This week we celebrate those who are leading the way through the tough times as we count down to naming the New Zealand Herald Business Leader of the Year. The winner will appear in the Weekend Herald on Saturday.

Signing up to blast into space caps off a stellar year for Derek Handley.

In July, Handley sold Hyperfactory, the company he founded with brother Geoffrey, to US media giant Meredith Corporation for a rumoured US$20 million.

A few monthts later he handed over a US$200,000 ($267,000) deposit on tickets for Sir Richard Branson's first Virgin Galactic space flights.

The Handley brothers' stake in Hyperfactory was estimated to be a similar size to the 18 per cent held by Geoff Ross' investment firm the Business Bakery.


Founded 10 years ago when the Handleys were in their early 20s, Hyperfactory designs and hosts internet-based advertising and branding campaigns for companies with a focus on delivering ads to mobile phones.

The idea for the business came to Handley while he was standing on the balcony of his Auckland apartment, but it took several years before it took off.

Within five years Hyperfactory was on the overseas expansion path resulting in two offices opening in the States as well as branches in Shanghai, Hong Kong and India.

Speaking to the Herald in July, Handley said the deal showed New Zealand entrepreneurs could succeed in going global despite being so far away from major world markets.

"It proves young people can do this.
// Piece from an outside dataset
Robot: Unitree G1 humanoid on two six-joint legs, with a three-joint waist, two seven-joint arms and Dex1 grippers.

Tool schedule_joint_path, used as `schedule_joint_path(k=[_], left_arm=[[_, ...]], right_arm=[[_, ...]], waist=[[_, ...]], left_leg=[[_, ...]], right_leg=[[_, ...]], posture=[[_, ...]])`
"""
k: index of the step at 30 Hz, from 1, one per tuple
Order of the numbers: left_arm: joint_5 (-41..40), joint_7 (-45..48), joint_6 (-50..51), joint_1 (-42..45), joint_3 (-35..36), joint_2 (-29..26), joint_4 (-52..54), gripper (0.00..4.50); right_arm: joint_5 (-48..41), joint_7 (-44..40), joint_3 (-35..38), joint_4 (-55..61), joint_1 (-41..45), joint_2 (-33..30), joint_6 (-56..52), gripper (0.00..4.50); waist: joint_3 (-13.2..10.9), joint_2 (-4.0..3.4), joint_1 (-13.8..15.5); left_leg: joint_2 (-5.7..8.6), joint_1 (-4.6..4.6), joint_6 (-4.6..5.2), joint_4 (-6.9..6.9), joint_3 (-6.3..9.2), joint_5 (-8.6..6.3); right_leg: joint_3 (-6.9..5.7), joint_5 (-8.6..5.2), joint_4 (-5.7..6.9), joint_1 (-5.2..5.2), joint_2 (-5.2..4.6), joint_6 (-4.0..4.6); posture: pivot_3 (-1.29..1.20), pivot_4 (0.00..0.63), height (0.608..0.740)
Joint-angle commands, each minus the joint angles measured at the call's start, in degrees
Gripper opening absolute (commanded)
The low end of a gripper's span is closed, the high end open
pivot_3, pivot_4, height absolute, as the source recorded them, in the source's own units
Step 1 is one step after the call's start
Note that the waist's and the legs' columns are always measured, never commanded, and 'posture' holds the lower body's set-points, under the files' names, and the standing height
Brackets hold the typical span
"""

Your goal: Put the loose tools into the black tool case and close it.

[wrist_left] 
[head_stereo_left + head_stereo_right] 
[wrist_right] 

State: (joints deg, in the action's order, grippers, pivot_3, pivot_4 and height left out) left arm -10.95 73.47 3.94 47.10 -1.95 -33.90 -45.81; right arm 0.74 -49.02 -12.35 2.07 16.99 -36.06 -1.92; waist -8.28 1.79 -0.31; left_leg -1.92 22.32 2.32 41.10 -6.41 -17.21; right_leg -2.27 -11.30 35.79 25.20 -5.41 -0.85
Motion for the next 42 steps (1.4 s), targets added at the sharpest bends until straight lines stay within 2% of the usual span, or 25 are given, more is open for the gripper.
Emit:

That you can build a global business with entrepreneurs from Auckland - I think that is the thing I'm most proud of - it's not about the money," he said.

Meredith originally took a 20 per cent stake in Hyperfactory in mid-2009 with an option to buy out the remaining 80 per cent within two years, which it opted to do in July this year.

Handley intends to stay on with Meredith to push plans to triple the size of the business over the next three years.